--- YOUR TASK ---
Give back each entry verbatim.

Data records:
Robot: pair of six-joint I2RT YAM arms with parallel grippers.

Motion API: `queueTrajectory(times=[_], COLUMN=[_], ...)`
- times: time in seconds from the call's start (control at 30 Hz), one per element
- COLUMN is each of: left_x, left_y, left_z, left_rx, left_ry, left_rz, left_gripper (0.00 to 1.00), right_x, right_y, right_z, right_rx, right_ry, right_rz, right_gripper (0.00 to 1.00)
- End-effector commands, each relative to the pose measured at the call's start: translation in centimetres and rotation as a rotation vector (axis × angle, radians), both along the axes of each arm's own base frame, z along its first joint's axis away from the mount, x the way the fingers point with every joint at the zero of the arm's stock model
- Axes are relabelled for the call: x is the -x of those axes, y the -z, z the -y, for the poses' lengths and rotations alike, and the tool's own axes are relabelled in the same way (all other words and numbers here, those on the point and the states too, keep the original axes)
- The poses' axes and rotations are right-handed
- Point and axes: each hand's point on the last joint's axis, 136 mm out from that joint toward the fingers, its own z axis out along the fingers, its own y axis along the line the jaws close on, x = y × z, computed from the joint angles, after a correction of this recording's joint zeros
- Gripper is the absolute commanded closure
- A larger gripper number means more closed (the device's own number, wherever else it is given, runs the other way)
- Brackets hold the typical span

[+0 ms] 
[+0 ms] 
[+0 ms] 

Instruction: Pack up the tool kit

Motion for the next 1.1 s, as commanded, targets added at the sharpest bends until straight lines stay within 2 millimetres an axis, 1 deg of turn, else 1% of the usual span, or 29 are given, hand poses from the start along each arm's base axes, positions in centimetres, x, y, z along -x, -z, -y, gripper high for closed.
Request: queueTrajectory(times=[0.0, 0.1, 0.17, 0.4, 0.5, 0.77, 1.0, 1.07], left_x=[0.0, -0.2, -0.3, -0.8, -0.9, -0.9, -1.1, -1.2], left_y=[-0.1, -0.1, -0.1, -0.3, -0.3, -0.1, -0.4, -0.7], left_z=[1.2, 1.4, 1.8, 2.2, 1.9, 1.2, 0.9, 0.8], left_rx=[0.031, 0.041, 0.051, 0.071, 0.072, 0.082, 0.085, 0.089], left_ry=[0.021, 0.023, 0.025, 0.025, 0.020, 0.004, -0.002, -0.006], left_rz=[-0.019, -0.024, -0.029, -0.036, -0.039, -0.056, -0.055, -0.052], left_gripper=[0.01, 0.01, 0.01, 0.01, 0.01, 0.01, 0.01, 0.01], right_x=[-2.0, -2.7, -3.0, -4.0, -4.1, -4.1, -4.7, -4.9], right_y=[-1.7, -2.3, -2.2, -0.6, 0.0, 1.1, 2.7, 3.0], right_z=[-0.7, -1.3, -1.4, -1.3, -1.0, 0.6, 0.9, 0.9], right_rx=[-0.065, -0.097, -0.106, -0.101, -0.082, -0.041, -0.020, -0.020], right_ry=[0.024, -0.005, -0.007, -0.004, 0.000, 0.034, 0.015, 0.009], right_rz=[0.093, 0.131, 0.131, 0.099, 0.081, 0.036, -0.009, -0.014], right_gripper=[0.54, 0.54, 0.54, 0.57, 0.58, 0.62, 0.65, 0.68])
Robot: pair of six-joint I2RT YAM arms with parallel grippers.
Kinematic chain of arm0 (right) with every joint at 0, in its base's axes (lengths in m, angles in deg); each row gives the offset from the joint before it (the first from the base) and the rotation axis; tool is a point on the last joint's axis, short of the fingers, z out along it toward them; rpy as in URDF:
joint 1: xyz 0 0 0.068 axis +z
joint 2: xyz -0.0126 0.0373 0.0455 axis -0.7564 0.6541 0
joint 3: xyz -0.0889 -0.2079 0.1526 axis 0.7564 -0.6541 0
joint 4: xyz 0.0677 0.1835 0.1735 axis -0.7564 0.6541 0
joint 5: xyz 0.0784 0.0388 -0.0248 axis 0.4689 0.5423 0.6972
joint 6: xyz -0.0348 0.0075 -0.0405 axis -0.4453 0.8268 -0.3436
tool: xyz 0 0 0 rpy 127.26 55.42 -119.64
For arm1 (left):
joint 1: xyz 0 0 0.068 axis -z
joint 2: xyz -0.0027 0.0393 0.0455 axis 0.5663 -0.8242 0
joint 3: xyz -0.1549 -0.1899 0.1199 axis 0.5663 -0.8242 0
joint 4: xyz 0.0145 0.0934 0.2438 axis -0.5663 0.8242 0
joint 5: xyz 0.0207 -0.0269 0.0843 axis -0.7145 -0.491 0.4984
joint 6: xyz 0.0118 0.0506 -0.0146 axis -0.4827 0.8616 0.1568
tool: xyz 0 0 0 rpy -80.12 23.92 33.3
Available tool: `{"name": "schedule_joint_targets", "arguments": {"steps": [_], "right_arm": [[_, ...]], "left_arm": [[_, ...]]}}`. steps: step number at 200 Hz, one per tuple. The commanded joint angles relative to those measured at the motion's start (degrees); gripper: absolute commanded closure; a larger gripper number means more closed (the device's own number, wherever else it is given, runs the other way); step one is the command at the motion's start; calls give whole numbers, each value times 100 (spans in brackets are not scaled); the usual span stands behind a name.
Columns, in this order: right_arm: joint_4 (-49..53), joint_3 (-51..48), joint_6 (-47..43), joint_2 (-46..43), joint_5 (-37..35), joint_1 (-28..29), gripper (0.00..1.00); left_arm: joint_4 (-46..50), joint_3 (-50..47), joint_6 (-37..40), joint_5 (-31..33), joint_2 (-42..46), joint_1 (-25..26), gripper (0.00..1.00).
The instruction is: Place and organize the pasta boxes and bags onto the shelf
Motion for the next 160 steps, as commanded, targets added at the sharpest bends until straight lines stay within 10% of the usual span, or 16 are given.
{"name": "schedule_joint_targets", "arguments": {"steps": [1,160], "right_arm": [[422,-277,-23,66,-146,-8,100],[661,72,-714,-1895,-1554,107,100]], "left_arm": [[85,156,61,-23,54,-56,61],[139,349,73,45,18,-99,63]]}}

--- YOUR SOLUTION ---
Robot: pair of six-joint I2RT YAM arms with parallel grippers.

Motion API: `queueTrajectory(times=[_], COLUMN=[_], ...)`
- times: time in seconds from the call's start (control at 30 Hz), one per element
- COLUMN is each of: left_x, left_y, left_z, left_rx, left_ry, left_rz, left_gripper (0.00 to 1.00), right_x, right_y, right_z, right_rx, right_ry, right_rz, right_gripper (0.00 to 1.00)
- End-effector commands, each relative to the pose measured at the call's start: translation in centimetres and rotation as a rotation vector (axis × angle, radians), both along the axes of each arm's own base frame, z along its first joint's axis away from the mount, x the way the fingers point with every joint at the zero of the arm's stock model
- Axes are relabelled for the call: x is the -x of those axes, y the -z, z the -y, for the poses' lengths and rotations alike, and the tool's own axes are relabelled in the same way (all other words and numbers here, those on the point and the states too, keep the original axes)
- The poses' axes and rotations are right-handed
- Point and axes: each hand's point on the last joint's axis, 136 mm out from that joint toward the fingers, its own z axis out along the fingers, its own y axis along the line the jaws close on, x = y × z, computed from the joint angles, after a correction of this recording's joint zeros
- Gripper is the absolute commanded closure
- A larger gripper number means more closed (the device's own number, wherever else it is given, runs the other way)
- Brackets hold the typical span

[+0 ms] 
[+0 ms] 
[+0 ms] 

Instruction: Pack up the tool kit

Motion for the next 1.1 s, as commanded, targets added at the sharpest bends until straight lines stay within 2 millimetres an axis, 1 deg of turn, else 1% of the usual span, or 29 are given, hand poses from the start along each arm's base axes, positions in centimetres, x, y, z along -x, -z, -y, gripper high for closed.
Request: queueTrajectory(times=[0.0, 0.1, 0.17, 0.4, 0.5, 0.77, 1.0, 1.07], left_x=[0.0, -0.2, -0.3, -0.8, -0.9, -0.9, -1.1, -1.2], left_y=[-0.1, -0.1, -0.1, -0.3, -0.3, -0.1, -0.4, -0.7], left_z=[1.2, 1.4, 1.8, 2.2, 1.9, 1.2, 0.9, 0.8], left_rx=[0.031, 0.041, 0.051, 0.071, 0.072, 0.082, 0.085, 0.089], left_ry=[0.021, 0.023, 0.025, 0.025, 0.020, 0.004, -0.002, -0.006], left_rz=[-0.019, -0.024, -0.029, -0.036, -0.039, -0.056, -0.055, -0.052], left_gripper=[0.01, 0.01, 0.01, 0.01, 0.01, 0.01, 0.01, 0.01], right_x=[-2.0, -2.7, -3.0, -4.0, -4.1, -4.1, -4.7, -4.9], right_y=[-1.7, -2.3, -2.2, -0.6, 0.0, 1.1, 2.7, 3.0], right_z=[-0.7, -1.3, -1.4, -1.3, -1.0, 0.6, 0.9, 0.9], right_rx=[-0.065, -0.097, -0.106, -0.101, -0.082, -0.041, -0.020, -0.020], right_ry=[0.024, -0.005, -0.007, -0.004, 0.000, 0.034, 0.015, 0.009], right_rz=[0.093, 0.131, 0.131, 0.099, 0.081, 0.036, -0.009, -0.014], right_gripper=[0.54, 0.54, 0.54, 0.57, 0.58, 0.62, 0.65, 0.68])
Robot: pair of six-joint I2RT YAM arms with parallel grippers.
Kinematic chain of arm0 (right) with every joint at 0, in its base's axes (lengths in m, angles in deg); each row gives the offset from the joint before it (the first from the base) and the rotation axis; tool is a point on the last joint's axis, short of the fingers, z out along it toward them; rpy as in URDF:
joint 1: xyz 0 0 0.068 axis +z
joint 2: xyz -0.0126 0.0373 0.0455 axis -0.7564 0.6541 0
joint 3: xyz -0.0889 -0.2079 0.1526 axis 0.7564 -0.6541 0
joint 4: xyz 0.0677 0.1835 0.1735 axis -0.7564 0.6541 0
joint 5: xyz 0.0784 0.0388 -0.0248 axis 0.4689 0.5423 0.6972
joint 6: xyz -0.0348 0.0075 -0.0405 axis -0.4453 0.8268 -0.3436
tool: xyz 0 0 0 rpy 127.26 55.42 -119.64
For arm1 (left):
joint 1: xyz 0 0 0.068 axis -z
joint 2: xyz -0.0027 0.0393 0.0455 axis 0.5663 -0.8242 0
joint 3: xyz -0.1549 -0.1899 0.1199 axis 0.5663 -0.8242 0
joint 4: xyz 0.0145 0.0934 0.2438 axis -0.5663 0.8242 0
joint 5: xyz 0.0207 -0.0269 0.0843 axis -0.7145 -0.491 0.4984
joint 6: xyz 0.0118 0.0506 -0.0146 axis -0.4827 0.8616 0.1568
tool: xyz 0 0 0 rpy -80.12 23.92 33.3
Available tool: `{"name": "schedule_joint_targets", "arguments": {"steps": [_], "right_arm": [[_, ...]], "left_arm": [[_, ...]]}}`. steps: step number at 200 Hz, one per tuple. The commanded joint angles relative to those measured at the motion's start (degrees); gripper: absolute commanded closure; a larger gripper number means more closed (the device's own number, wherever else it is given, runs the other way); step one is the command at the motion's start; calls give whole numbers, each value times 100 (spans in brackets are not scaled); the usual span stands behind a name.
Columns, in this order: right_arm: joint_4 (-49..53), joint_3 (-51..48), joint_6 (-47..43), joint_2 (-46..43), joint_5 (-37..35), joint_1 (-28..29), gripper (0.00..1.00); left_arm: joint_4 (-46..50), joint_3 (-50..47), joint_6 (-37..40), joint_5 (-31..33), joint_2 (-42..46), joint_1 (-25..26), gripper (0.00..1.00).
The instruction is: Place and organize the pasta boxes and bags onto the shelf
Motion for the next 160 steps, as commanded, targets added at the sharpest bends until straight lines stay within 10% of the usual span, or 16 are given.
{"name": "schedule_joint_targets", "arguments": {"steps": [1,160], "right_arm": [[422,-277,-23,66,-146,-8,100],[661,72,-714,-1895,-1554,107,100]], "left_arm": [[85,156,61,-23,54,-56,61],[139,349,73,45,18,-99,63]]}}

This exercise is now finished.